» **TO DO**
Could you copy every entry exactly, with nothing changed?

------ SUPPLIED MATERIAL

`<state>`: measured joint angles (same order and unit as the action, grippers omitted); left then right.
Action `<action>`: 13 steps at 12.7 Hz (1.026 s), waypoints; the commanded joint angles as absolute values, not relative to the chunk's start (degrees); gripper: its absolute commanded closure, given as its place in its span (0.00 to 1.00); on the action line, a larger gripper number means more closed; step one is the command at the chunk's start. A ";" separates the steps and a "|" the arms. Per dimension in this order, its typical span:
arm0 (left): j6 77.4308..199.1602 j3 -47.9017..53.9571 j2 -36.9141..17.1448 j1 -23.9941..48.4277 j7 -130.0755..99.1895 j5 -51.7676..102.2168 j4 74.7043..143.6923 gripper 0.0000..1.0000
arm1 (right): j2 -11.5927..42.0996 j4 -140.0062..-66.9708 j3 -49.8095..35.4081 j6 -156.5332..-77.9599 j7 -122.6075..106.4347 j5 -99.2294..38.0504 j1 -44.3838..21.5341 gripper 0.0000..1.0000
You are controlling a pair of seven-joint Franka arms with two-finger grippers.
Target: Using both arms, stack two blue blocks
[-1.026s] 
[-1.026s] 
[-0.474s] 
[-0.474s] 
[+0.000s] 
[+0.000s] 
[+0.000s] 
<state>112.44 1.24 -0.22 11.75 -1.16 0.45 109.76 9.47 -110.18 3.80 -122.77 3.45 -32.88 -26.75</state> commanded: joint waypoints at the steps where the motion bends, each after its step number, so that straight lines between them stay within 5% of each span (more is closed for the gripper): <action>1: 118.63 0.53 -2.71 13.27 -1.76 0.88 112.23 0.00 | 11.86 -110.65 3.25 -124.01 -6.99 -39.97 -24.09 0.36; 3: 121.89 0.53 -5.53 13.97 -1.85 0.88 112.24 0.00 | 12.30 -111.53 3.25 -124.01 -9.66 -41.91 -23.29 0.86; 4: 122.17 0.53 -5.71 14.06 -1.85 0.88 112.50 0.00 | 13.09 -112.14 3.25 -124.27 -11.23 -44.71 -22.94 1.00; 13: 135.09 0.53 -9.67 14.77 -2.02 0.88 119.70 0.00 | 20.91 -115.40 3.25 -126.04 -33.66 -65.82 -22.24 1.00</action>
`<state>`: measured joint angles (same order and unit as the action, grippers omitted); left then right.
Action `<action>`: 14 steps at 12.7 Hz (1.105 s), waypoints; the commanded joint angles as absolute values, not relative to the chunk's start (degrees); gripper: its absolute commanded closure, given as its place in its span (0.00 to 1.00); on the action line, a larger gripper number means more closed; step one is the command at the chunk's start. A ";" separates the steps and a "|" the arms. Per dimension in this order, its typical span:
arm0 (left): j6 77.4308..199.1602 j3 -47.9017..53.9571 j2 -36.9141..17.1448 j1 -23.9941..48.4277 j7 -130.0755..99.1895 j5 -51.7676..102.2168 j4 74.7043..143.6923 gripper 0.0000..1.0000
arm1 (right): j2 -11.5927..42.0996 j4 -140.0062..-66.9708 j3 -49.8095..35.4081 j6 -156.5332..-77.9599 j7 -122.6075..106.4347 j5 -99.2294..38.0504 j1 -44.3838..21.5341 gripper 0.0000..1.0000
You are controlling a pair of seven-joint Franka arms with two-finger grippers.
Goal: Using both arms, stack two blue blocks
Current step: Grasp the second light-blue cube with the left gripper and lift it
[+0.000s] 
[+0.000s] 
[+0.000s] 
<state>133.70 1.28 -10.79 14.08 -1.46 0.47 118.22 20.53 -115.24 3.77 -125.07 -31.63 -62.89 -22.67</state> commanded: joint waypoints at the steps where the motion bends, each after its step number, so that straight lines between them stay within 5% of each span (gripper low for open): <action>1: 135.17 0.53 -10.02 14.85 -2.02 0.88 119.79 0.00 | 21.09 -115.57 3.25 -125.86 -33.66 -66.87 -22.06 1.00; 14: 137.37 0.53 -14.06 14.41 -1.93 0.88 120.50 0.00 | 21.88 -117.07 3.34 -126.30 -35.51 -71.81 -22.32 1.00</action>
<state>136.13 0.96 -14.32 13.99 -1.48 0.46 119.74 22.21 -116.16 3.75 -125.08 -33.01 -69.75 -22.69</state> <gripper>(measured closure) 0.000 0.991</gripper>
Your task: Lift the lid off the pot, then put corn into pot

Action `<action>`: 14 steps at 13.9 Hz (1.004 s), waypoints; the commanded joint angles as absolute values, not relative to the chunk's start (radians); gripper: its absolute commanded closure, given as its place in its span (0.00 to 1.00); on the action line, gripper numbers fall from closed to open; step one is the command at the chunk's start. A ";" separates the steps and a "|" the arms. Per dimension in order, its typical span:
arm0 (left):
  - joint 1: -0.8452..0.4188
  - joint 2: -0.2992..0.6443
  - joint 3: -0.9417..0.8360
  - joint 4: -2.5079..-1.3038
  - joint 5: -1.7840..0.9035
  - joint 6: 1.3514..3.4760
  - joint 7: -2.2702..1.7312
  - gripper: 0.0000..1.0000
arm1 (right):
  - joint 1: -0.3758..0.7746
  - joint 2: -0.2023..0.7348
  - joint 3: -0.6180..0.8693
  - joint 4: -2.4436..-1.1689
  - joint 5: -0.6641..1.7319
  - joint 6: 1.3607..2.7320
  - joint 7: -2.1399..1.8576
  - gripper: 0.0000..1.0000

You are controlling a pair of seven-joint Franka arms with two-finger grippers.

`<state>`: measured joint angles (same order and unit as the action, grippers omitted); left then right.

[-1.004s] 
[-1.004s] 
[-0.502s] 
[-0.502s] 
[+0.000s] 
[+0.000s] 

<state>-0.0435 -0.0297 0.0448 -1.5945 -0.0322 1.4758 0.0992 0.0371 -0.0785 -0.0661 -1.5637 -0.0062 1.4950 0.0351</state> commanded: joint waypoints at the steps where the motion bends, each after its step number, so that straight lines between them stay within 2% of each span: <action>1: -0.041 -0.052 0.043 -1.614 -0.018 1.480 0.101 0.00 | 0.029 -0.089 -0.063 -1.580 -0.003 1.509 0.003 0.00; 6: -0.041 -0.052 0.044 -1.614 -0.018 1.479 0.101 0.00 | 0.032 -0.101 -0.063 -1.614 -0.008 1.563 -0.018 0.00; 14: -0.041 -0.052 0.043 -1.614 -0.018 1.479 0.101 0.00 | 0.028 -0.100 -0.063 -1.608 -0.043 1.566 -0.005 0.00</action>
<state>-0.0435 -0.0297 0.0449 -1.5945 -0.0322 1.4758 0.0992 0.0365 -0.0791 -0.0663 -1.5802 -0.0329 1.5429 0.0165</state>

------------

» **THE ANSWER**
`<state>`: measured joint angles (same order and unit as the action, grippers omitted); left then right.
Action `<action>`: 13 steps at 12.7 Hz (1.026 s), waypoints; the commanded joint angles as absolute values, not relative to the chunk's start (degrees); gripper: its absolute commanded closure, given as its place in its span (0.00 to 1.00); on the action line, a larger gripper number means more closed; step one is the command at the chunk's start. A ";" separates the steps and a "|" the arms. Per dimension in this order, its typical span:
arm0 (left): j6 77.4308..199.1602 j3 -47.9017..53.9571 j2 -36.9141..17.1448 j1 -23.9941..48.4277 j7 -130.0755..99.1895 j5 -51.7676..102.2168 j4 74.7043..143.6923 gripper 0.0000..1.0000
arm1 (right): j2 -11.5927..42.0996 j4 -140.0062..-66.9708 j3 -49.8095..35.4081 j6 -156.5332..-77.9599 j7 -122.6075..106.4347 j5 -99.2294..38.0504 j1 -44.3838..21.5341 gripper 0.0000..1.0000
You are controlling a pair of seven-joint Franka arms with two-finger grippers.
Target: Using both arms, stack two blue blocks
[-1.026s] 
[-1.026s] 
[-0.474s] 
[-0.474s] 
[+0.000s] 
[+0.000s] 
[+0.000s] 
<state>112.44 1.24 -0.22 11.75 -1.16 0.45 109.76 9.47 -110.18 3.80 -122.77 3.45 -32.88 -26.75</state> commanded: joint waypoints at the steps where the motion bends, each after its step number, so that straight lines between them stay within 5% of each span (more is closed for the gripper): <action>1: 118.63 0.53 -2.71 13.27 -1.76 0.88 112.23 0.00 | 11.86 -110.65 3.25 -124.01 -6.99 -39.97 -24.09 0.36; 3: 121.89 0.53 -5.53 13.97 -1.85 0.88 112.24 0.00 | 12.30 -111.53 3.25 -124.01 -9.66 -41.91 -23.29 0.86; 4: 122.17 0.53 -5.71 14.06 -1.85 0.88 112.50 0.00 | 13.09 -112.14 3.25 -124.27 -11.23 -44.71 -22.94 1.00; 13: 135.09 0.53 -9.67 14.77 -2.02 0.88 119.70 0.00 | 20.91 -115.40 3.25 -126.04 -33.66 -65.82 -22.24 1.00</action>
`<state>`: measured joint angles (same order and unit as the action, grippers omitted); left then right.
Action `<action>`: 14 steps at 12.7 Hz (1.105 s), waypoints; the commanded joint angles as absolute values, not relative to the chunk's start (degrees); gripper: its absolute commanded closure, given as its place in its span (0.00 to 1.00); on the action line, a larger gripper number means more closed; step one is the command at the chunk's start. A ";" separates the steps and a "|" the arms. Per dimension in this order, its typical span:
arm0 (left): j6 77.4308..199.1602 j3 -47.9017..53.9571 j2 -36.9141..17.1448 j1 -23.9941..48.4277 j7 -130.0755..99.1895 j5 -51.7676..102.2168 j4 74.7043..143.6923 gripper 0.0000..1.0000
arm1 (right): j2 -11.5927..42.0996 j4 -140.0062..-66.9708 j3 -49.8095..35.4081 j6 -156.5332..-77.9599 j7 -122.6075..106.4347 j5 -99.2294..38.0504 j1 -44.3838..21.5341 gripper 0.0000..1.0000
You are controlling a pair of seven-joint Franka arms with two-finger grippers.
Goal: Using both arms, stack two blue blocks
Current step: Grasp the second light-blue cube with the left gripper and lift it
[+0.000s] 
[+0.000s] 
[+0.000s] 
<state>133.70 1.28 -10.79 14.08 -1.46 0.47 118.22 20.53 -115.24 3.77 -125.07 -31.63 -62.89 -22.67</state> commanded: joint waypoints at the steps where the motion bends, each after its step number, so that straight lines between them stay within 5% of each span (gripper low for open): <action>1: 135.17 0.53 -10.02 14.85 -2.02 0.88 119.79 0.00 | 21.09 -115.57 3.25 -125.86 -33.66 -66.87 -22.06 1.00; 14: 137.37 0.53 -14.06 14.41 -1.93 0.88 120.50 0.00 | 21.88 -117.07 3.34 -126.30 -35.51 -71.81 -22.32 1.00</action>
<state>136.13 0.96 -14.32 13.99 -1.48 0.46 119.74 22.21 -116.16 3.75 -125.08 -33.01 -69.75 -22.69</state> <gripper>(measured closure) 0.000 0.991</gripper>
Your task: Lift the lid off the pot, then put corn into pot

Action `<action>`: 14 steps at 13.9 Hz (1.004 s), waypoints; the commanded joint angles as absolute values, not relative to the chunk's start (radians); gripper: its absolute commanded closure, given as its place in its span (0.00 to 1.00); on the action line, gripper numbers fall from closed to open; step one is the command at the chunk's start. A ";" separates the steps and a "|" the arms. Per dimension in order, its typical span:
arm0 (left):
  - joint 1: -0.8452..0.4188
  - joint 2: -0.2992..0.6443
  - joint 3: -0.9417..0.8360
  - joint 4: -2.5079..-1.3038
  - joint 5: -1.7840..0.9035
  - joint 6: 1.3514..3.4760
  - joint 7: -2.2702..1.7312
  - gripper: 0.0000..1.0000
arm1 (right):
  - joint 1: -0.3758..0.7746
  - joint 2: -0.2023..0.7348
  - joint 3: -0.6180..0.8693
  - joint 4: -2.4436..-1.1689
  - joint 5: -0.6641..1.7319
  - joint 6: 1.3607..2.7320
  - joint 7: -2.1399..1.8576
  - gripper: 0.0000..1.0000

You are controlling a pair of seven-joint Franka arms with two-finger grippers.

`<state>`: measured joint angles (same order and unit as the action, grippers omitted); left then right.

[-1.004s] 
[-1.004s] 
[-0.502s] 
[-0.502s] 
[+0.000s] 
[+0.000s] 

<state>-0.0435 -0.0297 0.0448 -1.5945 -0.0322 1.4758 0.0992 0.0371 -0.0785 -0.0661 -1.5637 -0.0062 1.4950 0.0351</state> commanded: joint waypoints at the steps where the motion bends, each after its step number, so that straight lines between them stay within 2% of each span: <action>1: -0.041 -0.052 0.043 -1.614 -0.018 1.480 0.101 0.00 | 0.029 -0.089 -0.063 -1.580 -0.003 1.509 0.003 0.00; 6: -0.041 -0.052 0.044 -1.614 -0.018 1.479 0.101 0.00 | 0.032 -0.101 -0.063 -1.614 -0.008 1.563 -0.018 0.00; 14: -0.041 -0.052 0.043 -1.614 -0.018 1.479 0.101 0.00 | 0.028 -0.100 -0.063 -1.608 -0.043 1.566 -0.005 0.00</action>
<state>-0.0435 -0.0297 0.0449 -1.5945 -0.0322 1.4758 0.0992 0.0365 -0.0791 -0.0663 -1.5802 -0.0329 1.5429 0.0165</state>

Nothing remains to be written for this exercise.